[WHAT YOU WILL DO]: The answer must be every line of the records below that contains the word "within", copied out.

(Extracted data entries)
>>>>

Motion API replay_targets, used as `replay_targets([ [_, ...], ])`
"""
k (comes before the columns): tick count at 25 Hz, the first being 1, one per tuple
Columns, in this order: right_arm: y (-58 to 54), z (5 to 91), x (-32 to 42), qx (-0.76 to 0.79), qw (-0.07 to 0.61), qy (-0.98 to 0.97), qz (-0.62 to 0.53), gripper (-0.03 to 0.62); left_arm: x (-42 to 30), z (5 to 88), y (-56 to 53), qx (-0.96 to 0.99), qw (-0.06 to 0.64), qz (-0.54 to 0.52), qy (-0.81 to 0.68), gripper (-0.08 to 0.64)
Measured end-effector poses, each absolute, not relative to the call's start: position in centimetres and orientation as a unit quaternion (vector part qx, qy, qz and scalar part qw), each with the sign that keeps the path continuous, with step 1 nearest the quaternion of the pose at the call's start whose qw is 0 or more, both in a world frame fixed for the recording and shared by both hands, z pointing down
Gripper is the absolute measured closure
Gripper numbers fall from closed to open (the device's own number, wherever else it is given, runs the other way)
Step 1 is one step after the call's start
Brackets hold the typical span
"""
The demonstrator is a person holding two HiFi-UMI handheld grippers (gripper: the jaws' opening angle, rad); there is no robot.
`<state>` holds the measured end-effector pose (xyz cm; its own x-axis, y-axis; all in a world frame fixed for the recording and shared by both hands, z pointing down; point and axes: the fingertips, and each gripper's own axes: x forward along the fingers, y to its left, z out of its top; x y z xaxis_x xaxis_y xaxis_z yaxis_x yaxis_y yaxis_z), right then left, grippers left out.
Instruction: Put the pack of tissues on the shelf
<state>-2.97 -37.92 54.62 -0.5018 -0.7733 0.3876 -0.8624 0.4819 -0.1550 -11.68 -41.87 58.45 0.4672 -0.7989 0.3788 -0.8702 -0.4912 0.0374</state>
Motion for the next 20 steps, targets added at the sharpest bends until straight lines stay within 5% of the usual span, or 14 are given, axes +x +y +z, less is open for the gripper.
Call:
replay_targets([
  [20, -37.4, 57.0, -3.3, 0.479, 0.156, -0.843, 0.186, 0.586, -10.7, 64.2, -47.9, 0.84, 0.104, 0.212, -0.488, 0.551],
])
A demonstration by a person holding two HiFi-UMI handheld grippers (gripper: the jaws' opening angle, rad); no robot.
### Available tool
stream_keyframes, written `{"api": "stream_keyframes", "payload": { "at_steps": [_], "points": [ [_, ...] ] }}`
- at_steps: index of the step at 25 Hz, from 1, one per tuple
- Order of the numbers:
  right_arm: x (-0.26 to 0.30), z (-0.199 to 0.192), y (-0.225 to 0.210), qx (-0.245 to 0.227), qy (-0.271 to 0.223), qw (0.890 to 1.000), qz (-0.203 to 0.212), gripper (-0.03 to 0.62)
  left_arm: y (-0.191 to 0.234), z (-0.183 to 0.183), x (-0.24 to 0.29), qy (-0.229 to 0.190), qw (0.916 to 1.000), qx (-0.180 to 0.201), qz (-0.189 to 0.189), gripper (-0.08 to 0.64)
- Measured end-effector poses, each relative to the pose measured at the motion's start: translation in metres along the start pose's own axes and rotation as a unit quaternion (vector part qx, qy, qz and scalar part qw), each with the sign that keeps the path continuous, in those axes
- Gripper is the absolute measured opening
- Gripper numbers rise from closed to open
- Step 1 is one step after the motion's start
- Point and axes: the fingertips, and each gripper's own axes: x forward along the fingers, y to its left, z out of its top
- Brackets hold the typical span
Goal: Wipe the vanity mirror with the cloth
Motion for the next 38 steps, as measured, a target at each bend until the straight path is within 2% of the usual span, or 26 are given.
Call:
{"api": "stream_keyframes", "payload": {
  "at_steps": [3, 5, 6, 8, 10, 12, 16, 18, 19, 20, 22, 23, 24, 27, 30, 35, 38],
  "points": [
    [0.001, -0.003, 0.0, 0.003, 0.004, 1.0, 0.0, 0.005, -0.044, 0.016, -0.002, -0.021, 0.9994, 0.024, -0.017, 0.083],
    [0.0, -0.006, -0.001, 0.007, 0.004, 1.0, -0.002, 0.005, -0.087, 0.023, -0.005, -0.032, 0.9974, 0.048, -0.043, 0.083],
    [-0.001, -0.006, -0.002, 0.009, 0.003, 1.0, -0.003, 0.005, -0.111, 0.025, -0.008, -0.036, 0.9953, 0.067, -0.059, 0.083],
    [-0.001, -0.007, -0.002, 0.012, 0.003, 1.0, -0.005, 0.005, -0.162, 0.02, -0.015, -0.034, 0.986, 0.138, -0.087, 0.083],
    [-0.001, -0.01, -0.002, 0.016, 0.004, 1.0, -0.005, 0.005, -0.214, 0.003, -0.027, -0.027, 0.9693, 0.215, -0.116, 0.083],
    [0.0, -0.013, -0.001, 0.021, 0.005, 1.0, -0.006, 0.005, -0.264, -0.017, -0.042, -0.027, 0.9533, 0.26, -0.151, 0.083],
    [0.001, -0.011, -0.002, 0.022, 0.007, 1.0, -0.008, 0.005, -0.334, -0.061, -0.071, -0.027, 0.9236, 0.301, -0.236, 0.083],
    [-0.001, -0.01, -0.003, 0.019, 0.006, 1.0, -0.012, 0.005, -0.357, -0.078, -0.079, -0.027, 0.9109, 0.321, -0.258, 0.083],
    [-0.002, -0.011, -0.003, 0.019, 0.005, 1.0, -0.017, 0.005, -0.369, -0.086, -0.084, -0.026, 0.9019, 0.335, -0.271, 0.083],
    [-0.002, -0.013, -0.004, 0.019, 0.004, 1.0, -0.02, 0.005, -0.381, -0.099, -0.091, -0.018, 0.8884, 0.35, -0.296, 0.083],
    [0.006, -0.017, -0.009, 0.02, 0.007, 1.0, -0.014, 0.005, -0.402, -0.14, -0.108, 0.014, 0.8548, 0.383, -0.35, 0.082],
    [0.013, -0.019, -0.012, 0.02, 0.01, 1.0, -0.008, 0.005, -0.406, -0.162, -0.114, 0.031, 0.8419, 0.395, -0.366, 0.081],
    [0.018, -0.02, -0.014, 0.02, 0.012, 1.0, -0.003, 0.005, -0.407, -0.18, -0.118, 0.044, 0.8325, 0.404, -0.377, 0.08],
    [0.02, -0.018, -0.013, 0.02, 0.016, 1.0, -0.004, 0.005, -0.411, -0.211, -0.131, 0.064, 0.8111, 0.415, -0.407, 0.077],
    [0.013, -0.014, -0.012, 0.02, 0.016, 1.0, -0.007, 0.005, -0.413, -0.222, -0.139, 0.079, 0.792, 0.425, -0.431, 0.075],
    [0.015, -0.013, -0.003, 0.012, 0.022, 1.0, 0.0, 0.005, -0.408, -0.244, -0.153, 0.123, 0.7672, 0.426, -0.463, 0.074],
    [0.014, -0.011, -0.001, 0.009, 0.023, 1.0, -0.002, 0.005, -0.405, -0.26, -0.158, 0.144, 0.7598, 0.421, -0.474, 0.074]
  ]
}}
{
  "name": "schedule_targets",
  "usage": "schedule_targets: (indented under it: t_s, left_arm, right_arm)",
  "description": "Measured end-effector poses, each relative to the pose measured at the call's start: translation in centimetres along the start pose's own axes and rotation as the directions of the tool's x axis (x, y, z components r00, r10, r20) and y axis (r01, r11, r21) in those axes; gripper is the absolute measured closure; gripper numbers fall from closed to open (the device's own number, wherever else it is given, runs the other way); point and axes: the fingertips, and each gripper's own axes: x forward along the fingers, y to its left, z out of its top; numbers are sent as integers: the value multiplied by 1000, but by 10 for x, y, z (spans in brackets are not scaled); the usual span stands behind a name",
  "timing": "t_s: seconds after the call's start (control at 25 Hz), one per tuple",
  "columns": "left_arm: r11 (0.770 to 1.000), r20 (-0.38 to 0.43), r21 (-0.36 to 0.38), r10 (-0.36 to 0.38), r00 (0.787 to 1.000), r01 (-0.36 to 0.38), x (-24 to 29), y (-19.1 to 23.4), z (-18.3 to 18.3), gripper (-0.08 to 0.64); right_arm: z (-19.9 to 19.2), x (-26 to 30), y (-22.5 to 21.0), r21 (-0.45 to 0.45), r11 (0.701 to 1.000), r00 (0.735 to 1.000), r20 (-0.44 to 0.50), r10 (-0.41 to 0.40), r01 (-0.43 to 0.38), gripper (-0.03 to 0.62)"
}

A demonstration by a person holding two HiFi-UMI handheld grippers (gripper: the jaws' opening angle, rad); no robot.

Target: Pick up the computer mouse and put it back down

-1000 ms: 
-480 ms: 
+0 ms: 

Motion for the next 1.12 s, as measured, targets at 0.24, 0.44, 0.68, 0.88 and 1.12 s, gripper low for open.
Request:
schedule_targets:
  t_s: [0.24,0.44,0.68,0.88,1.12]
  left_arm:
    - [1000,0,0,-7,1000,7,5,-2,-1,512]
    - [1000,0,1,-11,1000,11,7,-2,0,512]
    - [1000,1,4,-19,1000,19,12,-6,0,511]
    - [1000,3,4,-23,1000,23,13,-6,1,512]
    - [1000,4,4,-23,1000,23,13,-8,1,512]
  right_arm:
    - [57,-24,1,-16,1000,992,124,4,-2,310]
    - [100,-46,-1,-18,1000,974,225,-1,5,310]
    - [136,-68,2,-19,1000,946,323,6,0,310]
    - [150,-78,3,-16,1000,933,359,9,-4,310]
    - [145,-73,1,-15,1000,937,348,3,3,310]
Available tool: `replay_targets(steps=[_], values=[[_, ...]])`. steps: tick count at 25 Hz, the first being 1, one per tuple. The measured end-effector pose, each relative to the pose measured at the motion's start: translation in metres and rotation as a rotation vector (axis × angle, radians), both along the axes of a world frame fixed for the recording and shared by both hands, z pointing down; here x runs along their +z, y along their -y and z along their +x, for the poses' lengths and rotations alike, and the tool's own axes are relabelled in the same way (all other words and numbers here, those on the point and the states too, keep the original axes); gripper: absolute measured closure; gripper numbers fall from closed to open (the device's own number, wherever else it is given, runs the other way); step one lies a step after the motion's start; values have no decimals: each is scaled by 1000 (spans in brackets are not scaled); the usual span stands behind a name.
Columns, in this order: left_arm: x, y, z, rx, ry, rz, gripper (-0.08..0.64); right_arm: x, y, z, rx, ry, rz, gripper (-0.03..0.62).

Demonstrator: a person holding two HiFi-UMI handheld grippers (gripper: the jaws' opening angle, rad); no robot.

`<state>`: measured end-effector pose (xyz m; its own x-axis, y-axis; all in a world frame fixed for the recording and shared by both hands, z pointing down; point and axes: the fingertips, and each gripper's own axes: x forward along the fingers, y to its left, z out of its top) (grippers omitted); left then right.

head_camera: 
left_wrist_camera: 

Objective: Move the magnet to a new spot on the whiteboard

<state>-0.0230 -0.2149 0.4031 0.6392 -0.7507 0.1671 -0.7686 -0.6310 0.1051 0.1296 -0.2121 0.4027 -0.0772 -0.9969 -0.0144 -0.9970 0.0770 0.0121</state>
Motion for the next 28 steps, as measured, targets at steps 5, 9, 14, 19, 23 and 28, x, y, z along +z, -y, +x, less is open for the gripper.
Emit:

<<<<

[EXERCISE OUTPUT]:
Motion for the next 20 steps, targets added at the sharpest bends until straight lines stay within 5% of the usual span, or 14 are given, axes +x +y +z, less is open for the gripper.
Motion for the next 38 steps, as measured, a target at each bend until the straight path is within 2% of the usual span, or 26 are given.

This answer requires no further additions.